## Items from a dataset
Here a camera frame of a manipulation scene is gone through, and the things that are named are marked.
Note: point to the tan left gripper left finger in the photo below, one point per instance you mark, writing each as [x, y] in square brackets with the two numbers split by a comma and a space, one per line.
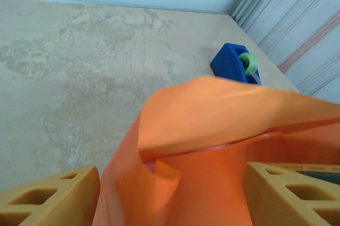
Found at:
[66, 204]

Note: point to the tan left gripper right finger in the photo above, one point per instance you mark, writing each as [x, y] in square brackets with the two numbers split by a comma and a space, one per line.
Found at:
[265, 196]

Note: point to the orange cloth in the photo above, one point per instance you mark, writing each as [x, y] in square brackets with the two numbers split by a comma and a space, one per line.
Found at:
[212, 109]

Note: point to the green tape roll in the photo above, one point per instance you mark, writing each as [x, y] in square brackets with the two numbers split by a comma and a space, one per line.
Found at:
[251, 62]

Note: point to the blue tape dispenser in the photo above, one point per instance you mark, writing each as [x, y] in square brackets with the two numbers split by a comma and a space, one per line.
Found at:
[225, 61]

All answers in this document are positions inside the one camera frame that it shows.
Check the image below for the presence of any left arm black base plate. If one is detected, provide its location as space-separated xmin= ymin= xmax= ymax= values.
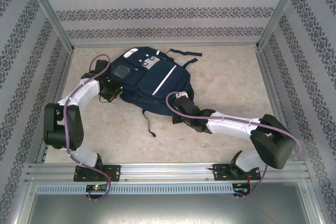
xmin=73 ymin=164 xmax=121 ymax=182

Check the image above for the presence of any grey metal sheet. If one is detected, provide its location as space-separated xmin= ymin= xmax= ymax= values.
xmin=26 ymin=192 xmax=320 ymax=224

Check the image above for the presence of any aluminium side rail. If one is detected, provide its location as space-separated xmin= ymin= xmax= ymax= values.
xmin=36 ymin=50 xmax=75 ymax=164
xmin=257 ymin=48 xmax=299 ymax=162

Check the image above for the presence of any aluminium back rail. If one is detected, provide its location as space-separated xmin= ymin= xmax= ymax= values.
xmin=73 ymin=41 xmax=259 ymax=49

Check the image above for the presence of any aluminium mounting rail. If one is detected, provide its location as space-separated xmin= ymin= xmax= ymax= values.
xmin=25 ymin=162 xmax=313 ymax=183

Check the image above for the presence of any slotted grey cable duct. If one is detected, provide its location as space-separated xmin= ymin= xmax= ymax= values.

## Problem statement
Whichever lines of the data include the word "camera", pull them out.

## Solution to this problem
Here a camera frame of a manipulation scene is gone through, and the things that are named are marked.
All answers in this document are positions inside the one camera frame that it shows.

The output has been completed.